The Global Economy Is Partying Like It’s 2008He might have added that this bubble has hardly been confined to the sovereign bond market. Indeed, stock values are at lofty heights that have been reached only three times in the last century. At the same time, housing bubbles are all too evident in countries like Australia, Britain, Canada and China, while interest rates have been driven down to unusually low levels for high-yield debt and emerging-market corporate debt.

One reason for fearing that these bubbles might soon start bursting is that the years of low interest rates and avid central bank government bond buying that spawned the bubbles now appear to be drawing to an end.

The Federal Reserve has already started to raise interest rates — on Wednesday it hiked the benchmark rate by a quarter of a percentage point — and has announced a schedule for reducing the mammoth amount of government securities it holds. At the same time, with the European and Japanese economic recoveries picking up pace, both the European Central Bank and the Bank of Japan are hinting that they are likely to soon follow the Fed’s lead in tightening monetary policy by raising rates.

Other reasons for fearing that the bubbles might soon start bursting are the fault lines in a number of major economies. Italy has both a serious public debt problem and a shaky banking system. Brazil is experiencing political turmoil while its public finances are on a clearly unsustainable path. China has a housing and credit-market bubble that dwarfs the one in the United States at the start of this century. And both Brazil and Italy will be holding contested parliamentary elections next year.

This is not to mention the economic dislocation that could result from a termination of the North American Free Trade Agreement, or from the accentuation of other protectionist tendencies, whether by the United States or by another big country. Nor is it to mention the risk that events in the Korean Peninsula could spin out of control.

Economic policymakers seem to have lulled themselves into a false sense of security by trusting the stricter bank regulations put in place after the collapse of Lehman Brothers in 2008. They seem to be turning a blind eye to the dominant role that so-called shadow banks (hedge funds, private equity funds, large money market funds and pension funds) play in the American financial system now. Unlike the banks that were covered by the Dodd-Frank regulations, these institutions are lightly regulated — but, as we painfully learned in 1998 when the hedge fund Long-Term Capital Management had to be bailed out, are subject to deposit runs just like banks.

It is too late for policymakers to do much to prevent bubbles from forming. However, it’s not too early for them to start thinking about how to respond in a manner that might free us from the boom-bust cycles that we seem to be experiencing every 10 years. They could, for example, create a program that in a severe downturn would give every citizen a cash grant to be spent at their discretion, what Milton Friedman called “helicopter money.”
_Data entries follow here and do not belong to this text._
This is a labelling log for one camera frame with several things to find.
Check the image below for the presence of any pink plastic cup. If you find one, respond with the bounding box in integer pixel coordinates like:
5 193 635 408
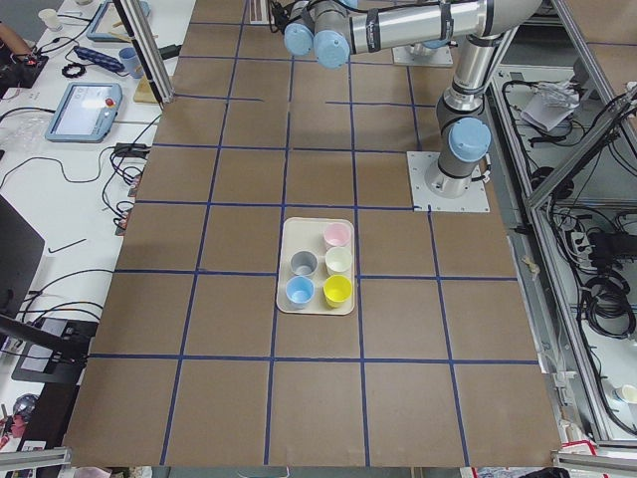
322 222 351 249

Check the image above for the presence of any black allen key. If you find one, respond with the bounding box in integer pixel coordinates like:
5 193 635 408
47 238 87 254

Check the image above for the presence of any black monitor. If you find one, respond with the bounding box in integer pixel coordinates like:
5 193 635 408
0 196 45 318

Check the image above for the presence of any wooden board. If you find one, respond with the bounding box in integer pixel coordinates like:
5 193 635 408
133 76 162 105

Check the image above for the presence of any white paper cup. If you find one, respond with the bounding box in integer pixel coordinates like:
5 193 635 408
38 8 63 32

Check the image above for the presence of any cream plastic tray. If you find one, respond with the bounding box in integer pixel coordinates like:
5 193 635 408
276 217 355 316

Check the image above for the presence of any far teach pendant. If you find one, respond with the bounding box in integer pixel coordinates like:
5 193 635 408
87 1 129 43

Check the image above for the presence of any grey plastic cup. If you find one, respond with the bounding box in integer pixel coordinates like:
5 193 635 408
290 250 319 277

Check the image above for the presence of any yellow plastic cup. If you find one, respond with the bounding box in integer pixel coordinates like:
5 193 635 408
322 275 353 309

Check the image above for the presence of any near teach pendant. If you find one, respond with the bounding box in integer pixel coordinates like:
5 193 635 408
45 82 122 143

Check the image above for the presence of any paper cup under frame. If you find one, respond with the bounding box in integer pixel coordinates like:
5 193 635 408
614 384 637 404

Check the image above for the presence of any blue plastic cup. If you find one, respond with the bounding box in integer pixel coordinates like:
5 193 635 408
285 276 315 310

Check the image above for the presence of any black ring part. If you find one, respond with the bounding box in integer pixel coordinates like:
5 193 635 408
61 62 87 79

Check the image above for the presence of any crumpled white paper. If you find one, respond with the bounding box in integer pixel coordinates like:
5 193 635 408
521 81 580 132

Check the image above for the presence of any aluminium frame post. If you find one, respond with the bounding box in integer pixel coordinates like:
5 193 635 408
113 0 174 106

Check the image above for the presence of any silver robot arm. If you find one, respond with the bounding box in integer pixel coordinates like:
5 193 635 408
268 0 540 180

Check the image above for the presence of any blue mug on desk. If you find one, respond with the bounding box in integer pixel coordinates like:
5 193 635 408
118 47 143 80

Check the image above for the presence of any white wire rack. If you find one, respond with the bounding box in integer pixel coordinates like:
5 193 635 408
249 0 269 25

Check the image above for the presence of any teach pendant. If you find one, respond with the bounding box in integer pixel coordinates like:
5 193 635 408
45 82 122 143
87 1 129 43

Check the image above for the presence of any white plastic cup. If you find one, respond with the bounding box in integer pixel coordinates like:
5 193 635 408
324 247 353 277

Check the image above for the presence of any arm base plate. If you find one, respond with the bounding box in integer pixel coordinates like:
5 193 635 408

It’s unclear, however, whether the world’s largest economy can take the lead this time. The Trump administration’s budget-busting tax cuts risk overheating markets even further and limiting the government’s ability to respond when the bubbles pop. This heightens the risk that when the bubbles burst, we’ll be forced to rely yet again on artificially low interest rates, which will set us up yet again for another boom-bust cycle.

Desmond Lachman, a resident fellow at the American Enterprise Institute, is a former deputy director in the International Monetary Fund’s policy development department and a former economic strategist at Salomon Smith Barney.